What you return should be the complete data below, word for word, with no pictures in it.

● ● ●

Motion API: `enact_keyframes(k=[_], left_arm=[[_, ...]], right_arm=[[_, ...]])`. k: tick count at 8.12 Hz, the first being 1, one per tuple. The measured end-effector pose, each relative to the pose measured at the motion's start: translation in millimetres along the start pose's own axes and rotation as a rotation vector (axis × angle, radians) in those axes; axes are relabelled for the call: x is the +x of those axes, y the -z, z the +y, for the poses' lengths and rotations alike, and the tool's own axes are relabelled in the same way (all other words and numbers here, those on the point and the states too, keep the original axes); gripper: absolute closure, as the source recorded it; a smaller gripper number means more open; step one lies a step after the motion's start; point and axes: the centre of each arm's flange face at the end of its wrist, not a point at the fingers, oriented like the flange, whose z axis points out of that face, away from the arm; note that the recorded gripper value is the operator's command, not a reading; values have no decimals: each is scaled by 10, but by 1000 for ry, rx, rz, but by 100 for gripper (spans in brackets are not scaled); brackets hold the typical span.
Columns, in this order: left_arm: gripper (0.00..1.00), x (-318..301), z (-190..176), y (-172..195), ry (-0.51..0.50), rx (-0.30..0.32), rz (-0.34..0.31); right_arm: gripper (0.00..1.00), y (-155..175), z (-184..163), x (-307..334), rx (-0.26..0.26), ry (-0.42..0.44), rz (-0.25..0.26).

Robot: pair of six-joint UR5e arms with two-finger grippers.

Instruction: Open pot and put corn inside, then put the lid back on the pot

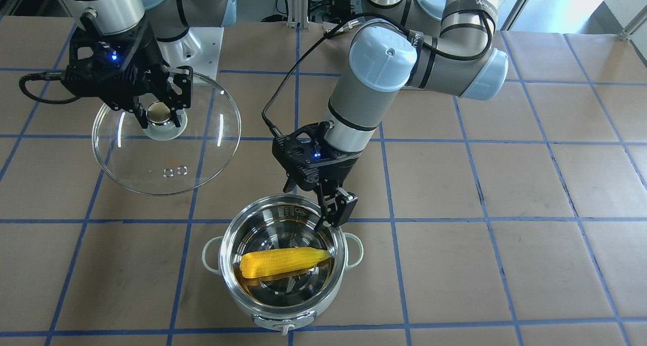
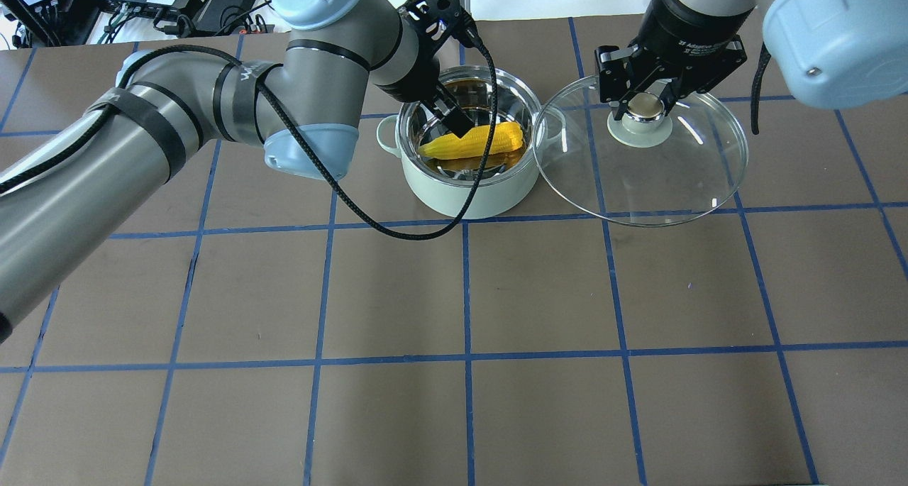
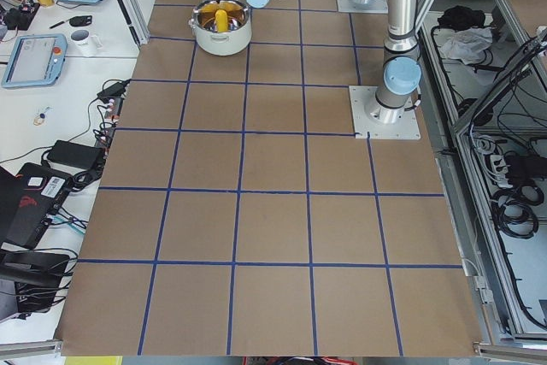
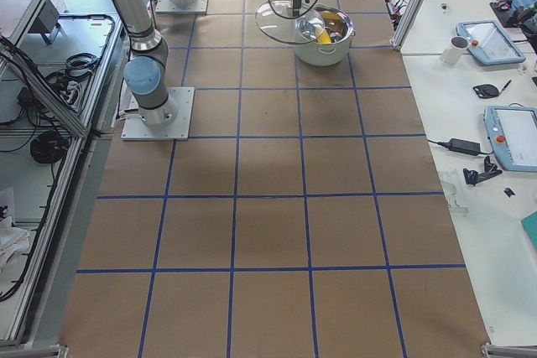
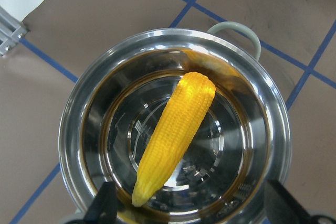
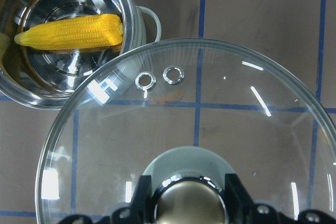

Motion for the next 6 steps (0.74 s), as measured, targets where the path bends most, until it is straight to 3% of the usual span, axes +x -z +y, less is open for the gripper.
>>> enact_keyframes(k=[1,4,6], left_arm=[[0,-54,61,166,74,-19,3],[0,-410,349,624,476,-68,-31],[0,-649,699,1037,652,-140,-58]], right_arm=[[64,19,-36,-1,9,-5,2],[64,-108,-508,-125,70,-29,3],[65,-560,-850,-702,123,-74,-23]])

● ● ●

● Response:
Motion API: `enact_keyframes(k=[_], left_arm=[[_, ...]], right_arm=[[_, ...]])`. k: tick count at 8.12 Hz, the first being 1, one per tuple. The measured end-effector pose, each relative to the pose measured at the motion's start: translation in millimetres along the start pose's own axes and rotation as a rotation vector (axis × angle, radians) in those axes; axes are relabelled for the call: x is the +x of those axes, y the -z, z the +y, for the poses' lengths and rotations alike, and the tool's own axes are relabelled in the same way (all other words and numbers here, those on the point and the states too, keep the original axes); gripper: absolute closure, as the source recorded it; a smaller gripper number means more open; step one lies a step after the motion's start; point and axes: the centre of each arm's flange face at the end of its wrist, not a point at the fingers, oriented like the flange, whose z axis points out of that face, away from the arm; note that the recorded gripper value is the operator's command, not a reading; values have no decimals: each is scaled by 10, but by 1000 for ry, rx, rz, but by 100 for gripper (spans in brackets are not scaled); brackets hold the typical span.
Columns, in this order: left_arm: gripper (0.00..1.00), x (-318..301), z (-190..176), y (-172..195), ry (-0.51..0.50), rx (-0.30..0.32), rz (-0.34..0.31); right_arm: gripper (0.00..1.00), y (-155..175), z (-184..163), x (-307..334), rx (-0.26..0.26), ry (-0.42..0.44), rz (-0.25..0.26).

Robot: pair of six-joint UR5e arms with two-finger grippers.

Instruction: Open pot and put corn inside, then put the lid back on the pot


Motion for the next 6 steps (0.74 s), as measured, targets where the path bends most, until it is straight to 3% of the usual span, axes +x -z +y, less is open for the gripper.
>>> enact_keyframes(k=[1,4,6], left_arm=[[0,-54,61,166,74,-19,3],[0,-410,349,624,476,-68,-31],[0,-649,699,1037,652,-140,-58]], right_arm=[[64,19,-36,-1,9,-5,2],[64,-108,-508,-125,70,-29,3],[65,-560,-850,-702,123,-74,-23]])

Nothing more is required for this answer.